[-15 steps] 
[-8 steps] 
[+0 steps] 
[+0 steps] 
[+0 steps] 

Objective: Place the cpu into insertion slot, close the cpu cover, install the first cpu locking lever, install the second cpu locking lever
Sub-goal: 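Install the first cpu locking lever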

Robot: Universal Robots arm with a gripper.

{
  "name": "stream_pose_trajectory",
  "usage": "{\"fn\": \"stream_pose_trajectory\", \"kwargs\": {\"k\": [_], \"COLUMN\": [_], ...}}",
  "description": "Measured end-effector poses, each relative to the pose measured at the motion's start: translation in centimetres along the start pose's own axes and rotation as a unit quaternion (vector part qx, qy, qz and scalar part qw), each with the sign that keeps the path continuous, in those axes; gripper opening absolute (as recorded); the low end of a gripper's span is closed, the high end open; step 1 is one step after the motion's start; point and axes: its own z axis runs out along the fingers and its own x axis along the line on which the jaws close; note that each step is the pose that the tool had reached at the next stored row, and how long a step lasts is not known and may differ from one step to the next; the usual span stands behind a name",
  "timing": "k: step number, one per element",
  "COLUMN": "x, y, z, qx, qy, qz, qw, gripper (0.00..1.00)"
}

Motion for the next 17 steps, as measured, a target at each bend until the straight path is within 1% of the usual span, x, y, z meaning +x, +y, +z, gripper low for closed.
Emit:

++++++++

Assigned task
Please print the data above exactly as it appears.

Finished exercise
[-15 steps] 
[-8 steps] 
[+0 steps] 
[+0 steps] 
[+0 steps] 

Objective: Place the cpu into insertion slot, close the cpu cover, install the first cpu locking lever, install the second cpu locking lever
Sub-goal: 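Install the first cpu locking lever
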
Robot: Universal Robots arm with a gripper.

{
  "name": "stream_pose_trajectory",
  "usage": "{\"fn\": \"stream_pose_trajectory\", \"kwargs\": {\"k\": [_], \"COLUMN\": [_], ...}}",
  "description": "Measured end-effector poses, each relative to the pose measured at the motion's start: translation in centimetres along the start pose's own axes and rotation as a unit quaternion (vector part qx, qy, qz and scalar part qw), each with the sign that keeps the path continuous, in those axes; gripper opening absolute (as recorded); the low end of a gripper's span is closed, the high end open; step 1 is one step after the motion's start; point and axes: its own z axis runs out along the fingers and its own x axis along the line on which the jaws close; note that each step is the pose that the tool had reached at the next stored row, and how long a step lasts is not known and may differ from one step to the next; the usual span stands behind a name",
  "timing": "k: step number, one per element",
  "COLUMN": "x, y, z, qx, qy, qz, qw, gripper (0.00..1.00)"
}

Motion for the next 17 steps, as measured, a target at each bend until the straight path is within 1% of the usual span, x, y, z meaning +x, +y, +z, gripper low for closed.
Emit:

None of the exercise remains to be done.